Yes, that bit will require checksumming. My colleague Étienne Cordonnier
verified this by creating a recipe that uses this fetcher without
specifying a checksum, which returned the following error:

WARNING: uutils-coreutils-0.0.16-r0 do_fetch: Missing checksum for
'/workdir/downloads/sstate:wayland::1.20.0:r0::10:0004d8aa6640ecb43319a1c
2e68111d0522036c86fe0f331c1c830c0e0a30c31_populate_lic.tar.zst', consider
adding at least one to the recipe:
SRC_URI[sha256sum] = "16c025cd29bc9eb535676160e0edaf90832b9b07204fe0f5e
180384b66c904ab"

After adding the checksum to the recipe as indicated by the warning, the
warning message went away. Lastly, if he intentionally inputted an
incorrect checksum BitBake threw an error:

ERROR: uutils-coreutils-0.0.16-r0 do_fetch: Fetcher failure for URL:
'gs://< our internal bucket name >/00/04/sstate:wayland::1.20.0:r0::1
0:0004d8aa6640ecb43319a1c2e68111d0522036c86fe0f331c1c830c0e0a30c3
1_populate_lic.tar.zst'. Checksum mismatch!

I will create another revision of the patch that includes documentation
for the fetcher in the user manual. I will also create a patch in
openembedded-core with some small changes needed for this feature
to work. I'll ensure that I mention all the patches so that they can
be integrated simultaneously with minimal breakage should they be
accepted.

Thank you Alex for taking a look.

Emil
diff mbox series

Patch

diff --git a/lib/bb/fetch2/__init__.py b/lib/bb/fetch2/__init__.py
index 8afe012e..0a3d7a58 100644
--- a/lib/bb/fetch2/__init__.py
+++ b/lib/bb/fetch2/__init__.py
@@ -1290,7 +1290,7 @@  class FetchData(object):
 
             if checksum_name in self.parm:
                 checksum_expected = self.parm[checksum_name]
-            elif self.type not in ["http", "https", "ftp", "ftps", "sftp", "s3", "az", "crate"]:
+            elif self.type not in ["http", "https", "ftp", "ftps", "sftp", "s3", "az", "crate", "gs"]:
                 checksum_expected = None
             else:
                 checksum_expected = d.getVarFlag("SRC_URI", checksum_name)
@@ -1973,6 +1973,7 @@  from . import npm
 from . import npmsw
 from . import az
 from . import crate
+from . import gcp
 
 methods.append(local.Local())
 methods.append(wget.Wget())
@@ -1994,3 +1995,4 @@  methods.append(npm.Npm())
 methods.append(npmsw.NpmShrinkWrap())
 methods.append(az.Az())
 methods.append(crate.Crate())
+methods.append(gcp.GCP())
diff --git a/lib/bb/fetch2/gcp.py b/lib/bb/fetch2/gcp.py
new file mode 100644
index 00000000..66efbbdd
--- /dev/null
+++ b/lib/bb/fetch2/gcp.py
@@ -0,0 +1,104 @@ 
+"""
+BitBake 'Fetch' implementation for Google Cloup Platform Storage.
+
+Class for fetching files from Google Cloud Storage using the
+Google Cloud Storage Python Client.
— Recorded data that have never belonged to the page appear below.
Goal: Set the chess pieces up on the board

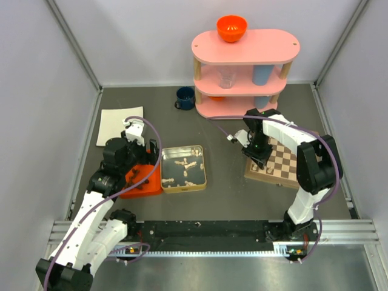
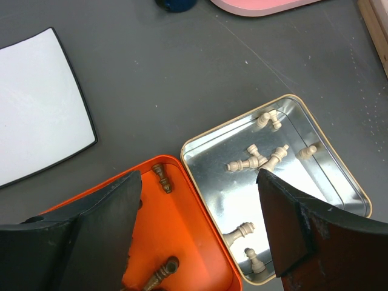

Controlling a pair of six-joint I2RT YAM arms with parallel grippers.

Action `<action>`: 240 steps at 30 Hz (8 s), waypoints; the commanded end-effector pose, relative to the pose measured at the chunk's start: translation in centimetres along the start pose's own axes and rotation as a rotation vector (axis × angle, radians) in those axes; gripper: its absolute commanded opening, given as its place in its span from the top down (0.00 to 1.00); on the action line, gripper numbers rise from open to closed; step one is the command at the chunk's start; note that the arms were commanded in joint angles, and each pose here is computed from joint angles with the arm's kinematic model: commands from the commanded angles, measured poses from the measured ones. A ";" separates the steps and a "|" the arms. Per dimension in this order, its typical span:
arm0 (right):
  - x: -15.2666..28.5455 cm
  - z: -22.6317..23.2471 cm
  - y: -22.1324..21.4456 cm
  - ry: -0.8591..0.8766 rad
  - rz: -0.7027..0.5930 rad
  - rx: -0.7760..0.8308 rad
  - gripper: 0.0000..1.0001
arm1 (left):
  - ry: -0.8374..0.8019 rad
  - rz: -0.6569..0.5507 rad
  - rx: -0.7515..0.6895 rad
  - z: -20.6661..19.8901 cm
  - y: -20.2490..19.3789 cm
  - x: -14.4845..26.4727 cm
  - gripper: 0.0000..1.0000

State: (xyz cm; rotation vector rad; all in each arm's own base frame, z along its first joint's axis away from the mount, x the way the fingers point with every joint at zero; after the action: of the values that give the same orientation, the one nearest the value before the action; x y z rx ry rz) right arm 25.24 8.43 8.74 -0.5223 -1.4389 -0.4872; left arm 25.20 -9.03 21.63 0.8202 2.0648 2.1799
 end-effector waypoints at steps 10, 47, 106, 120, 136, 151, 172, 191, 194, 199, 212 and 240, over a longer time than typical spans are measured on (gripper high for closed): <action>6.7 -0.4 -0.2 -0.057 -0.280 -0.040 0.63 | -0.112 -0.051 0.035 -1.8 1.1 -0.1 0.06; 12.0 3.0 2.1 0.315 -1.079 0.003 0.58 | 0.033 0.755 0.126 -12.0 -10.5 -7.1 0.53; 13.5 -6.3 -3.4 -0.103 -1.142 -0.454 0.53 | -0.632 0.578 0.256 -29.0 1.7 -17.1 1.00; 13.3 -7.0 -3.8 -0.142 -1.129 -0.498 0.51 | -0.629 0.598 0.257 -34.5 0.2 -21.7 1.00; 13.3 -7.0 -3.9 -0.144 -1.129 -0.501 0.50 | -0.534 0.640 0.142 -35.8 -3.1 -22.9 1.00; 13.4 -7.0 -3.9 -0.148 -1.132 -0.497 0.49 | -0.517 0.654 0.106 -36.1 -4.0 -22.9 1.00; 13.4 -7.0 -3.8 -0.148 -1.132 -0.496 0.49 | -0.523 0.669 0.094 -36.6 -4.5 -22.7 0.91; 13.3 -7.0 -3.9 -0.145 -1.130 -0.500 0.49 | -0.533 0.662 0.106 -37.0 -4.0 -22.6 0.75; 13.2 -7.0 -3.9 -0.145 -1.129 -0.500 0.49 | -0.534 0.660 0.106 -37.0 -4.0 -22.7 0.74; 13.3 -7.0 -3.9 -0.145 -1.130 -0.500 0.49 | -0.537 0.662 0.107 -37.1 -4.0 -22.6 0.73; 13.2 -7.0 -3.9 -0.148 -1.127 -0.500 0.49 | -0.572 0.683 0.117 -37.5 -4.3 -22.3 0.74; 13.1 -6.8 -3.8 -0.133 -1.133 -0.485 0.48 | -0.587 0.578 0.161 -37.5 0.0 -21.7 0.68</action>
State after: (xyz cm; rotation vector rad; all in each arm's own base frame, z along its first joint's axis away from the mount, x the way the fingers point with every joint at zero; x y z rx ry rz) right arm 29.32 1.26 20.74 -0.0976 -1.6355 -1.7385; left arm 28.49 -50.64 10.26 2.1216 1.8021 1.7159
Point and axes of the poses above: each gripper's point midway between its finger pads, its own x axis back along the fingers, its own z axis along the line the jaws close on, y = z × x, the point moved 2 cm from there along x, back along the fingers, and after that the axes turned 3 degrees about -x, right-handed, at the moved point
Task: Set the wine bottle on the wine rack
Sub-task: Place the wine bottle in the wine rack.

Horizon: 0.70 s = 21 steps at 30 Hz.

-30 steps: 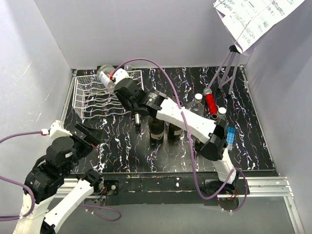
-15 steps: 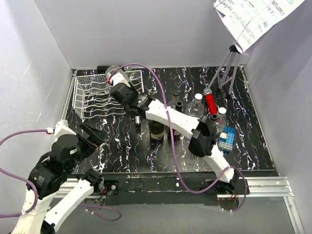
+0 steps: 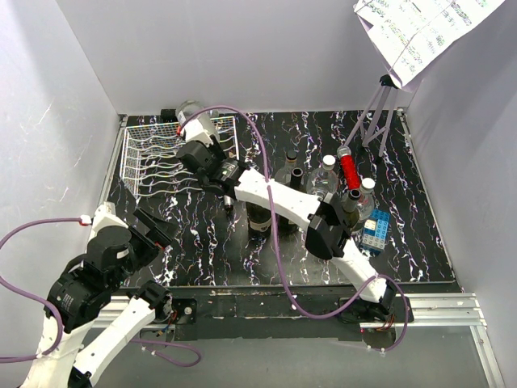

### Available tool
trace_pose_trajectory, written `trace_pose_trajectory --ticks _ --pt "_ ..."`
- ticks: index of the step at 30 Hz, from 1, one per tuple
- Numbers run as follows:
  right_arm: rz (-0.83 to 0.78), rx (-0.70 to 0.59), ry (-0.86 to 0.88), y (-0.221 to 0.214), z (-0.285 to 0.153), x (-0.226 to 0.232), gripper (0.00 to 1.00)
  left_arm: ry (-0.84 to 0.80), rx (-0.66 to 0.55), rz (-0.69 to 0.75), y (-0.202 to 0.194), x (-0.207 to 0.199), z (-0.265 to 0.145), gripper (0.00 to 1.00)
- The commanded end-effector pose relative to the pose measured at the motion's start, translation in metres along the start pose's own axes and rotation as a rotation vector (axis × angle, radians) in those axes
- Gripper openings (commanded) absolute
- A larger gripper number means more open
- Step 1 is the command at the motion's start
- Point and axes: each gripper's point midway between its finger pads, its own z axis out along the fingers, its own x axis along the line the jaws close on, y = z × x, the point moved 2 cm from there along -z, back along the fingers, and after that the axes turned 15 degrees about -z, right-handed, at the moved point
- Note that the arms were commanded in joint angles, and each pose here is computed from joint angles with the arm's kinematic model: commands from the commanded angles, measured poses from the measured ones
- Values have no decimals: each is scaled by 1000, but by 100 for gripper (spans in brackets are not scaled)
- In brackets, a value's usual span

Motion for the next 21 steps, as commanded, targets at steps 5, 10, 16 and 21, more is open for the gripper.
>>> trace_pose_trajectory --ticks 5,10,16,21 --pt "412 -190 -212 66 -6 -68 1 8 15 26 -2 2 1 98" --pt "421 -151 -204 52 1 -61 1 13 19 23 -4 6 2 98" --pt "422 -113 -189 40 10 -55 1 24 19 19 -5 10 2 98" --pt "417 -82 -175 28 14 -51 1 24 17 13 -5 11 2 98"
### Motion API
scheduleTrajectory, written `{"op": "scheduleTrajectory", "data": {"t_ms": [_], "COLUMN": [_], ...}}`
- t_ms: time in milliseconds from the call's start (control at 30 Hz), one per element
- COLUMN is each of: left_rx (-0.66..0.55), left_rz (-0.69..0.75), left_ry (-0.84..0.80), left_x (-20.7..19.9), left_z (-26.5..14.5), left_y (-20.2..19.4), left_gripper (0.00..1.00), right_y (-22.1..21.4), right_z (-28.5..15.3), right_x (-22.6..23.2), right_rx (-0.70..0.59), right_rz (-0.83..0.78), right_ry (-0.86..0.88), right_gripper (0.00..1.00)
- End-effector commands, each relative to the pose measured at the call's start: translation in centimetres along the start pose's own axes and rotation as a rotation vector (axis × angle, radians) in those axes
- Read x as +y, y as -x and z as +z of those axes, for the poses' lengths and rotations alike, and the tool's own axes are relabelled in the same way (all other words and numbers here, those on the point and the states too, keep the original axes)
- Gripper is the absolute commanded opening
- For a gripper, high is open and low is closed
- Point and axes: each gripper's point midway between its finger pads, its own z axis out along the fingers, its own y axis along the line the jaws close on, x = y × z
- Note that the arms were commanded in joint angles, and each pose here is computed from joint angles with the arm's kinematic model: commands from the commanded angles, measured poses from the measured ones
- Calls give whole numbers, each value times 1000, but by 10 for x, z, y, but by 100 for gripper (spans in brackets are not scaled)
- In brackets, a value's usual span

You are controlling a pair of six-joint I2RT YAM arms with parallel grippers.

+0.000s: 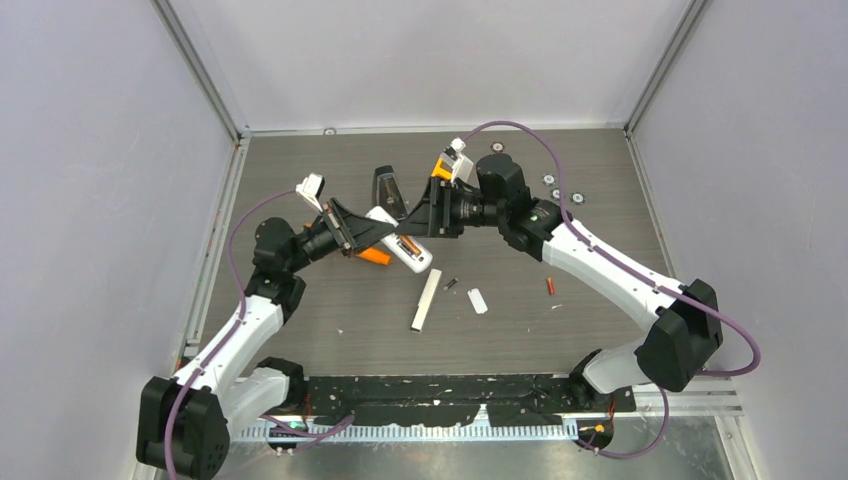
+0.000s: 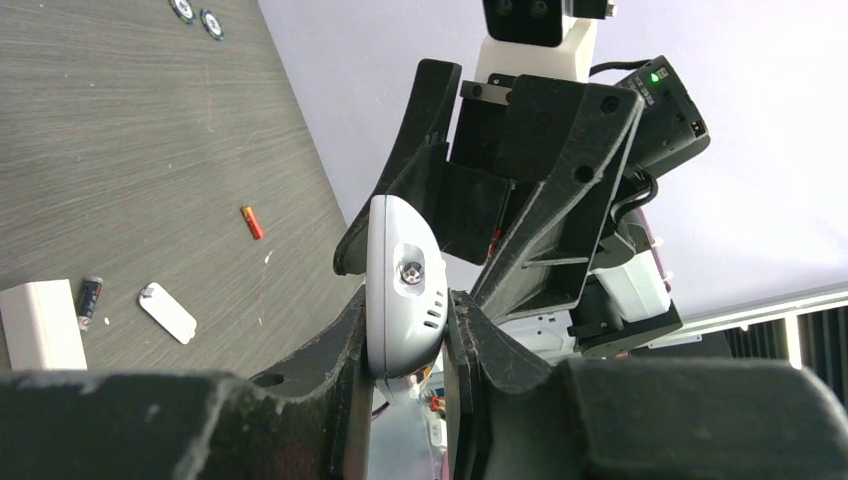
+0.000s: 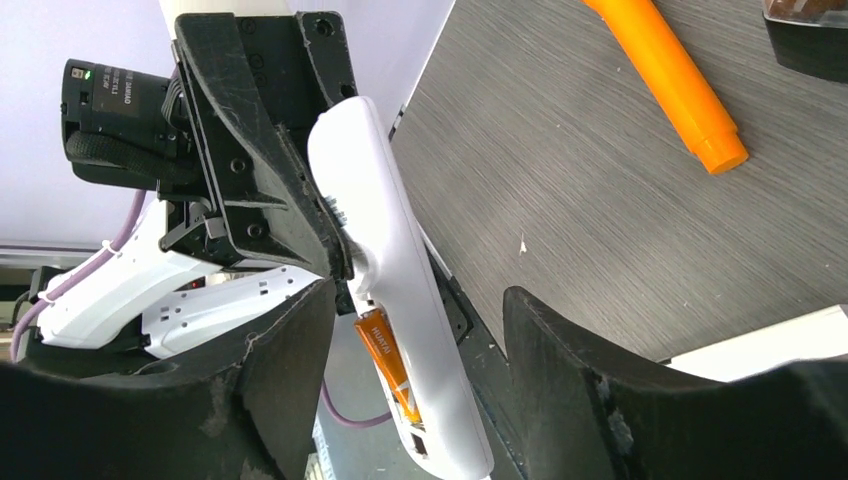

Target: Load the batteries into the remote control

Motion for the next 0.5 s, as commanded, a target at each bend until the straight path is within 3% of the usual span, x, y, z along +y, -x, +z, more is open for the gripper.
{"op": "scheduleTrajectory", "data": {"t_ms": [0, 267, 467], "left_rx": [-17, -20, -33], "left_rz": [121, 127, 102], "left_ry": [-91, -96, -99], "left_x": [-24, -26, -32], "left_z": [-3, -2, -1], "left_y": [4, 5, 10], "left_gripper": [0, 0, 0], "right_y": [14, 9, 5], "right_z": [-10, -5, -3], "right_x": [21, 14, 10], "right_rx": [-51, -25, -2], "right_rz": [-1, 18, 0], "right_ry": [78, 68, 62], "right_gripper": [65, 53, 49]}}
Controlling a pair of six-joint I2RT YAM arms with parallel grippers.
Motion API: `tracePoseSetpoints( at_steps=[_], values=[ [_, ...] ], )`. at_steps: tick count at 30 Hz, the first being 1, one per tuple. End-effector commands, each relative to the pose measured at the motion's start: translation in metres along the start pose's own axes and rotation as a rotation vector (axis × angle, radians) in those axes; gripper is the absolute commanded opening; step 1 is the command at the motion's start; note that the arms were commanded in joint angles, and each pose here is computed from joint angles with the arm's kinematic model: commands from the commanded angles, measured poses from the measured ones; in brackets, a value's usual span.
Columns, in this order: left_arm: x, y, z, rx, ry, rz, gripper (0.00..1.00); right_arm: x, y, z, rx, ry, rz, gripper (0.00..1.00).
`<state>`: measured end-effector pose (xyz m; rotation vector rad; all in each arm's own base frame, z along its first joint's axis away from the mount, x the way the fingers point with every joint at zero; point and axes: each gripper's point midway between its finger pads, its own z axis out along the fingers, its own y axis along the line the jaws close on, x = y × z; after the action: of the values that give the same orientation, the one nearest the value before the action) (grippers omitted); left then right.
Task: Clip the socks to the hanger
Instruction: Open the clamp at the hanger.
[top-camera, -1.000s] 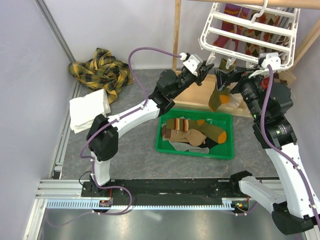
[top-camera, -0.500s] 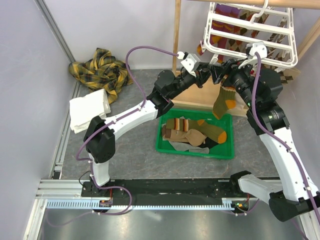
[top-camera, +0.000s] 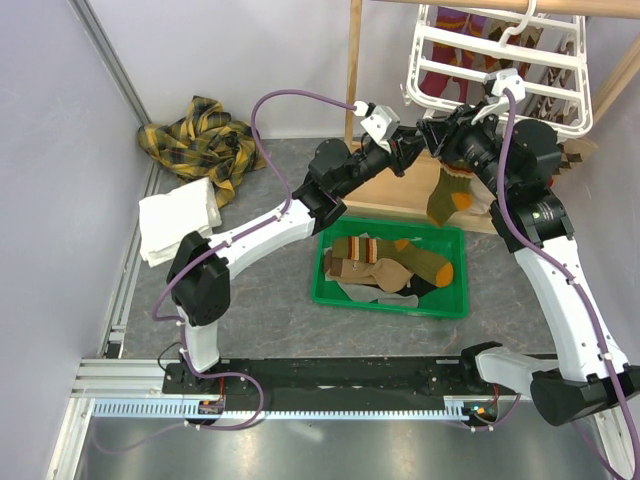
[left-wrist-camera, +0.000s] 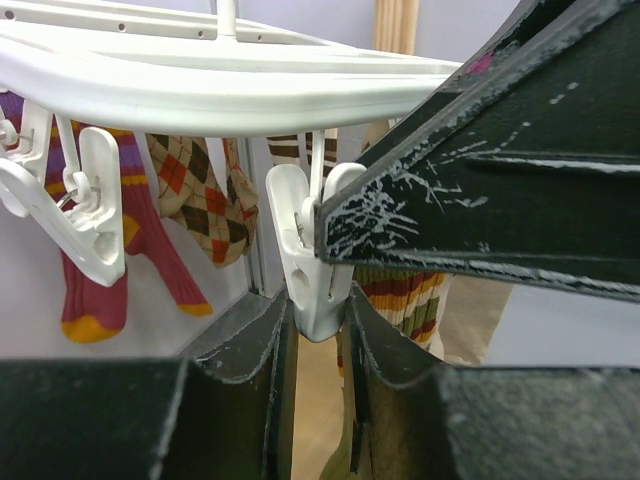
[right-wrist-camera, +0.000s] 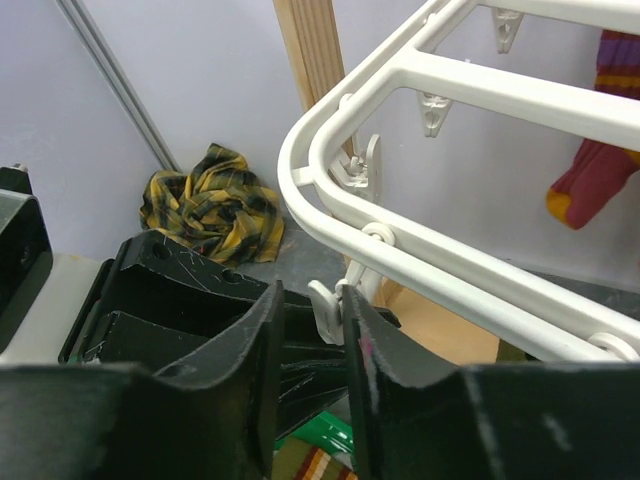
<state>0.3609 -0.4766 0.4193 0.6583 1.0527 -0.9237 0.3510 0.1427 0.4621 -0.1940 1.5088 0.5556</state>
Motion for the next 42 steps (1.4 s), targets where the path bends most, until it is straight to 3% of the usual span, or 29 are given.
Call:
tracePoseSetpoints(
  at_steps=[1,8,10,12,16,22,32,42],
  values=[
    [-0.025,-0.014,-0.003,0.048,-0.027,-0.030,0.02,-0.028,0.017,0.000,-0.086,-0.071,-0.019,0.33],
    [-0.030,-0.019,-0.003,0.068,-0.027,-0.042,0.02,-0.026,0.021,0.005,-0.124,-0.059,-0.030,0.18],
    [-0.029,-0.019,-0.003,0.071,-0.021,-0.037,0.05,-0.026,0.022,0.005,-0.131,-0.057,-0.034,0.10],
    [-0.031,-0.017,-0.004,0.061,-0.020,-0.018,0.12,-0.029,0.022,0.004,-0.132,-0.063,-0.036,0.00],
    [-0.029,-0.011,-0.010,0.034,-0.013,0.042,0.39,-0.029,0.022,0.004,-0.130,-0.060,-0.033,0.00],
    [-0.032,0.004,-0.015,-0.031,-0.015,0.174,0.58,-0.026,0.023,0.002,-0.134,-0.049,-0.035,0.00],
    [-0.049,0.014,-0.014,-0.075,-0.047,0.269,0.61,-0.020,0.021,0.002,-0.130,-0.037,-0.051,0.00],
    [-0.064,0.022,-0.011,-0.111,-0.066,0.358,0.57,-0.018,0.020,0.001,-0.129,-0.033,-0.050,0.00]
  ],
)
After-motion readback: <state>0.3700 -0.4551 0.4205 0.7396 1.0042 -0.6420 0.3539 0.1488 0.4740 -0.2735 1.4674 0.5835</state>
The GCS Python Client must
+be correctly installed, configured and authenticated prior to use.
+Additionally, gsutil must also be installed.
+
+"""
+
+# Copyright (C) 2023, Snap Inc.
+#
+# Based in part on bb.fetch2.s3:
+#    Copyright (C) 2017 Andre McCurdy
+#
+# SPDX-License-Identifier: GPL-2.0-only
+#
+# Based on functions from the base bb module, Copyright 2003 Holger Schurig
+
+import os
+import bb
+import urllib.parse, urllib.error
+from bb.fetch2 import FetchMethod
+from bb.fetch2 import FetchError
+from bb.fetch2 import logger
+from google.cloud import storage
+
+class GCP(FetchMethod):
+    """
+    Class to fetch urls via GCP's Python API.
+    """
+    def __init__(self):
+        self.gcp_client = None
+
+    def init(self, d):
+        """
+        Initialize GCP client.
+        """
+        self.get_gcp_client()
+
+    def supports(self, ud, d):
+        """
+        Check to see if a given url can be fetched with GCP.
+        """
+        return ud.type in ['gs']
+
+    def recommends_checksum(self, urldata):
+        return True
+
+    def urldata_init(self, ud, d):
+        if 'downloadfilename' in ud.parm:
+            ud.basename = ud.parm['downloadfilename']
+        else:
+            ud.basename = os.path.basename(ud.path)
+
+        ud.localfile = d.expand(urllib.parse.unquote(ud.basename))
+
+    def get_gcp_client(self):
+        self.gcp_client = storage.Client(project=None)
+
+    def download(self, ud, d):
+        """
+        Fetch urls using the GCP API.
+        Assumes localpath was called first.
+        """
+        logger.debug2(f"Trying to download gs://{ud.host}{ud.path} to {ud.localpath}")
+        if self.gcp_client is None:
+            self.get_gcp_client()
+
+        bb.fetch2.check_network_access(d, "gsutil stat", ud.url)
+
+        # Path sometimes has leading slash, so strip it
+        path = ud.path.lstrip("/")
+        blob = self.gcp_client.bucket(ud.host).blob(path)
+        blob.download_to_filename(ud.localpath)
+
+        # Additional sanity checks copied from the wget class (although there
+        # are no known issues which mean these are required, treat the GCP API
+        # tool with a little healthy suspicion).
+        if not os.path.exists(ud.localpath):
+            raise FetchError(f"The GCP API returned success for gs://{ud.host}{ud.path} but {ud.localpath} doesn't exist?!")
+
+        if os.path.getsize(ud.localpath) == 0:
+            os.remove(ud.localpath)
+            raise FetchError(f"The downloaded file for gs://{ud.host}{ud.path} resulted in a zero size file?! Deleting and failing since this isn't right.")
+
+        return True
+
+    def checkstatus(self, fetch, ud, d):
+        """
+        Check the status of a URL.
+        """
+        logger.debug2(f"Checking status of gs://{ud.host}{ud.path}")
+        if self.gcp_client is None:
+            self.get_gcp_client()
+
+        bb.fetch2.check_network_access(d, "gsutil stat", ud.url)
+
+        # Path sometimes has leading slash, so strip it
+        path = ud.path.lstrip("/")
+        if self.gcp_client.bucket(ud.host).blob(path).exists() == False:
+            raise FetchError(f"The GCP API reported that gs://{ud.host}{ud.path} does not exist")
+        else:
+            return True